ASSIGNMENT —
Restate the listing exactly.
══ DATA EXCERPT
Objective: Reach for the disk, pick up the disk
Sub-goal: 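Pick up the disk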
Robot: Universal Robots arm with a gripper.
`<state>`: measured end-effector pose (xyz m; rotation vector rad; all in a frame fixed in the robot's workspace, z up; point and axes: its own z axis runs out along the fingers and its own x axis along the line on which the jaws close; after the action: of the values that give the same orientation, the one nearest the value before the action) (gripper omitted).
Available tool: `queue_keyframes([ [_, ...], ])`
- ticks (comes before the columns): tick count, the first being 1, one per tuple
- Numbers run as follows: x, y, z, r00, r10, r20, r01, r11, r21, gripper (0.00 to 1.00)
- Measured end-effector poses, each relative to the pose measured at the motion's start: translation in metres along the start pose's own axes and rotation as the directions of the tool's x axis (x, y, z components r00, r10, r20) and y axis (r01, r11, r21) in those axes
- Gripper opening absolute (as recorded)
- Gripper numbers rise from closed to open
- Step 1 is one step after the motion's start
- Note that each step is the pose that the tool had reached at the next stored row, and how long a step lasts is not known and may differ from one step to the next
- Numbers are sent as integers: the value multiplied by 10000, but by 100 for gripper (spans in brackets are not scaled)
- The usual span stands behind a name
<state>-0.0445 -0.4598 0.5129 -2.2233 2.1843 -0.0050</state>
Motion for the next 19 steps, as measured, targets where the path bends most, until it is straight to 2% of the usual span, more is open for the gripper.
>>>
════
RESPONSE TO THE EXERCISE —
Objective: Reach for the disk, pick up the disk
Sub-goal: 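Pick up the disk
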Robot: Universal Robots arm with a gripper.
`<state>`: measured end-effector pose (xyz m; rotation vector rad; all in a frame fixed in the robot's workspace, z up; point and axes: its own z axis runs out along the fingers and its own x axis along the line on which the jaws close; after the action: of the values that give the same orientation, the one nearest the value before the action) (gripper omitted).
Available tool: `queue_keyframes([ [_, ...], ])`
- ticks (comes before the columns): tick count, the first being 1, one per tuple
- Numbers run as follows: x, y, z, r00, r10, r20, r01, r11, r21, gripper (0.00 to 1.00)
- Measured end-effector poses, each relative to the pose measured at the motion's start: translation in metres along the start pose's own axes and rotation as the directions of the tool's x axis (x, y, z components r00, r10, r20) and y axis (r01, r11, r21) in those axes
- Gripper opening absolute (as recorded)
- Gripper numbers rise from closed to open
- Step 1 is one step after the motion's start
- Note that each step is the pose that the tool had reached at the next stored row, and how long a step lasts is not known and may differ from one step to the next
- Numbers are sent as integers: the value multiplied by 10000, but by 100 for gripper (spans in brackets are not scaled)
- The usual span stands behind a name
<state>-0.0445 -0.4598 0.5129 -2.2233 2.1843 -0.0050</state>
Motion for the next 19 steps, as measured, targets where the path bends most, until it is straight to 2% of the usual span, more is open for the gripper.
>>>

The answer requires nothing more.